Task description
Wherever the word "object" turns up in a line of the entries, copy that line.

---------- Data provided ----------

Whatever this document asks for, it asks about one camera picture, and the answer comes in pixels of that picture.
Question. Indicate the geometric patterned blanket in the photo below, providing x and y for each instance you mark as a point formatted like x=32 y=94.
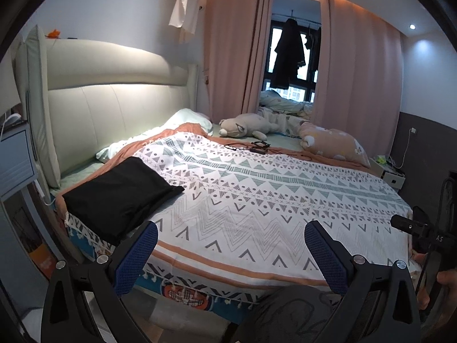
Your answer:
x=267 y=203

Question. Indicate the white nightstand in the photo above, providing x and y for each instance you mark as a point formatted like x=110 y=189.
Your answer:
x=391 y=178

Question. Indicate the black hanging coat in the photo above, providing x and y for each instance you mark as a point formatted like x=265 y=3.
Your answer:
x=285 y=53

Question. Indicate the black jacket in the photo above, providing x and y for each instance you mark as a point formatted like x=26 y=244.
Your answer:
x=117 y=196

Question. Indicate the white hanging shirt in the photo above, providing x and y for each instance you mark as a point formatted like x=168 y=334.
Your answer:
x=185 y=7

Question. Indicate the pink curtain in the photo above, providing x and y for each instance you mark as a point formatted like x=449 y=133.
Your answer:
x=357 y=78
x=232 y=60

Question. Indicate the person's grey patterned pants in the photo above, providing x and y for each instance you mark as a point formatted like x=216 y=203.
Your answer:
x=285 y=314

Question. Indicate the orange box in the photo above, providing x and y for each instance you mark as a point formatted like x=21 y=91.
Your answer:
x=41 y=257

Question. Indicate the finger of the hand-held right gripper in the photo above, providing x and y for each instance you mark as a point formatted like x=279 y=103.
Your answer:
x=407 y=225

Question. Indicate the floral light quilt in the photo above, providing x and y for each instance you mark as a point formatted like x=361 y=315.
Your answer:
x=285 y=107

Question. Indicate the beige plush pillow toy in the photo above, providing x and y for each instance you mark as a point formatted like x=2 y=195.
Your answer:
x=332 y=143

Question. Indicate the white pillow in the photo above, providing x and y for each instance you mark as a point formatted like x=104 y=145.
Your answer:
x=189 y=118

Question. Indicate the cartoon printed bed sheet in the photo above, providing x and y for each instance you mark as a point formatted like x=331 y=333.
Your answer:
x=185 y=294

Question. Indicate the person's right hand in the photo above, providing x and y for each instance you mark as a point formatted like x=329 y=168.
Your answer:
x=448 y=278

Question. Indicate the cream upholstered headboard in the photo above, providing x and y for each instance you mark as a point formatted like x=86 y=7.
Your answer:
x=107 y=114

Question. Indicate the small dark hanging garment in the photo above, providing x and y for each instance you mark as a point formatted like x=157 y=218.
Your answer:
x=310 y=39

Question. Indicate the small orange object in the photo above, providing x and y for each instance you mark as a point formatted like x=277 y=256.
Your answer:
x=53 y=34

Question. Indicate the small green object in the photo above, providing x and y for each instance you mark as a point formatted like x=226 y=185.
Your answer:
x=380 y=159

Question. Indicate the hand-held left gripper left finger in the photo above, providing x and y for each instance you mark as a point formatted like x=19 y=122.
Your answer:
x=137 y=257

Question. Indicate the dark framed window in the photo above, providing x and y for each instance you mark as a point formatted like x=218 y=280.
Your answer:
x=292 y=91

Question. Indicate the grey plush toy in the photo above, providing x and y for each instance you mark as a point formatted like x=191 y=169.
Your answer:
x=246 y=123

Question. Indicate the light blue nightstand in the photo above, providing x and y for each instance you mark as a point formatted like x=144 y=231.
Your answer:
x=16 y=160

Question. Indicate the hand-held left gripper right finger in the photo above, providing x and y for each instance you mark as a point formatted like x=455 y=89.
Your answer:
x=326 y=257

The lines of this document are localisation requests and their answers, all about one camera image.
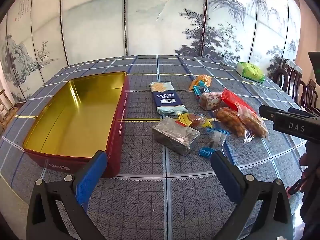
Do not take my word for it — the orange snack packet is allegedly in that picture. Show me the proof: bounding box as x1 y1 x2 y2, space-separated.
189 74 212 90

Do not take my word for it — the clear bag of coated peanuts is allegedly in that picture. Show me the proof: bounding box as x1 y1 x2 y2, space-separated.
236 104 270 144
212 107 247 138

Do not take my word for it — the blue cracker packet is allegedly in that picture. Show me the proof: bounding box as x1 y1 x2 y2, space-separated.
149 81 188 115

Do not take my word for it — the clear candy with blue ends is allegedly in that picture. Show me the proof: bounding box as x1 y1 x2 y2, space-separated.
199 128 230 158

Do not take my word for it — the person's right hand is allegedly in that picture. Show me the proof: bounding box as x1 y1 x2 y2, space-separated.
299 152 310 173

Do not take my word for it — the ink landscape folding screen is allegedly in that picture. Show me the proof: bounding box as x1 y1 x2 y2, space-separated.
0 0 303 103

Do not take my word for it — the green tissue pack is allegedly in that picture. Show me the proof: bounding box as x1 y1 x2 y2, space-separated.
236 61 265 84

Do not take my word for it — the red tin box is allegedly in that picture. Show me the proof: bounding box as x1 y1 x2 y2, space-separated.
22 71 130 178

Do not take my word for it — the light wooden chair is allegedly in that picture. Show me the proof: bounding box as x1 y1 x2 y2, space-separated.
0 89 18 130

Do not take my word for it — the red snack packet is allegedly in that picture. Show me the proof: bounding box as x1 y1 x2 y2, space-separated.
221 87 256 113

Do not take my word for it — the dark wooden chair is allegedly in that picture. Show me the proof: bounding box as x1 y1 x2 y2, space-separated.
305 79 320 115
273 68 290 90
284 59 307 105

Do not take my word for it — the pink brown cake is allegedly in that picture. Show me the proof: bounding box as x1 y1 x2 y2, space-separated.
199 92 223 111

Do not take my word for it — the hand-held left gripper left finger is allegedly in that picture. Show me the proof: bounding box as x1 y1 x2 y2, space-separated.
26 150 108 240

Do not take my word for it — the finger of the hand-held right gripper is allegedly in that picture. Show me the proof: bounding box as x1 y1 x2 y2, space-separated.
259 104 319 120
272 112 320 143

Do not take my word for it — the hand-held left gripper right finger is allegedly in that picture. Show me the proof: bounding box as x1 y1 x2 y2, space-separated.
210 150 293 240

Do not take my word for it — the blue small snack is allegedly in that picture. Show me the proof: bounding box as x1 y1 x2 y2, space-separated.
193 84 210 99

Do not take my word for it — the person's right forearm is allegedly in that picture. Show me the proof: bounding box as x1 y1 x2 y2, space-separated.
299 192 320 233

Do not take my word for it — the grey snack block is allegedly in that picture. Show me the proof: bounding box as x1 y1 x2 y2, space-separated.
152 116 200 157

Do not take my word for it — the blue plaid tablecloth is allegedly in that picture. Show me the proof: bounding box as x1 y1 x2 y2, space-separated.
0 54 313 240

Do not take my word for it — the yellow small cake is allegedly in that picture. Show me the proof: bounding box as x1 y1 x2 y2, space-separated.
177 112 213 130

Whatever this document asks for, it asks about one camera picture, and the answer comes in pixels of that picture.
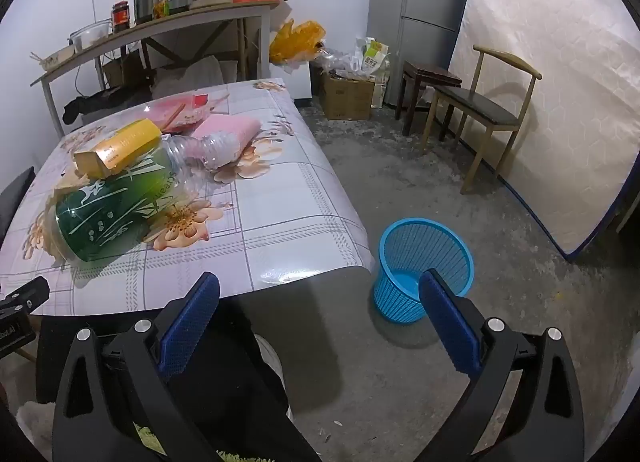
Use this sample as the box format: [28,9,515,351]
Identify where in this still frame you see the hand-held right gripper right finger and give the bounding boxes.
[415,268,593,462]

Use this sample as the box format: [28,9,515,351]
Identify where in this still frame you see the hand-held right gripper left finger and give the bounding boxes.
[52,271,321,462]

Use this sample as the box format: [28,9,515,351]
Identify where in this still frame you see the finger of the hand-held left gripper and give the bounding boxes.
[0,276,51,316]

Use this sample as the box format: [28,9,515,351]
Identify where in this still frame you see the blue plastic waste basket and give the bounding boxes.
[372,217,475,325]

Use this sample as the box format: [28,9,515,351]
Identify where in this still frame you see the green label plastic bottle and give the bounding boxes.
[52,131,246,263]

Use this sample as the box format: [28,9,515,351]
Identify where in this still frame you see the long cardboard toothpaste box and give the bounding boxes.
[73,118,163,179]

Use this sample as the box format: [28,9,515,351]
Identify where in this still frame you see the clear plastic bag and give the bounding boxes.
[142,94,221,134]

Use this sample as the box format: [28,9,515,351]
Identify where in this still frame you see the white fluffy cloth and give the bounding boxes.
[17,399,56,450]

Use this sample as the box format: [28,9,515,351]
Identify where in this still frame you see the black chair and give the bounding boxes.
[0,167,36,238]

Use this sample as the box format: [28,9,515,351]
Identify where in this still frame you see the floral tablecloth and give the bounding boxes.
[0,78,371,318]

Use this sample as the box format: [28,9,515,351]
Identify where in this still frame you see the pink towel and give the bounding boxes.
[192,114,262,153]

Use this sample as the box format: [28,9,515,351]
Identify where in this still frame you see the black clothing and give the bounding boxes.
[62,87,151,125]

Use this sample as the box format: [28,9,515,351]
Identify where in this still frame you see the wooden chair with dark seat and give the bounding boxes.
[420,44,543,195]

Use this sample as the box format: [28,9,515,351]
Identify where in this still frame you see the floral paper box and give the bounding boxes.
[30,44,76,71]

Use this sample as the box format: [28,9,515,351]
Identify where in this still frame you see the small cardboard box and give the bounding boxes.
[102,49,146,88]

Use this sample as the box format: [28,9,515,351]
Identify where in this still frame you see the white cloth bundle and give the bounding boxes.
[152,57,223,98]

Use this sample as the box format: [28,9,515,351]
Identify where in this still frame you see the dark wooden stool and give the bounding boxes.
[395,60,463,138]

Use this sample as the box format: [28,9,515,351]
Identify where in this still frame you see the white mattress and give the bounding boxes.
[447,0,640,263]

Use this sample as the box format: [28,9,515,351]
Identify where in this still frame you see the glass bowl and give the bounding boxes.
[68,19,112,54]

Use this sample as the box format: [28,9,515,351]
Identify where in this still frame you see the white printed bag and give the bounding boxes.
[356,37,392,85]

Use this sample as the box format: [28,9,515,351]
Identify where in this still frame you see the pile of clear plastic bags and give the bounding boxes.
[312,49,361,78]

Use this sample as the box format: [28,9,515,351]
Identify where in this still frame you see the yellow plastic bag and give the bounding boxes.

----------

Response to the task
Question. Indicate the small orange object in the photo above, providing x and y for each instance you mark as a point formatted like x=277 y=256.
Question. Indicate the small green object in the photo above, providing x and y for each instance you mark as a point formatted like x=226 y=185.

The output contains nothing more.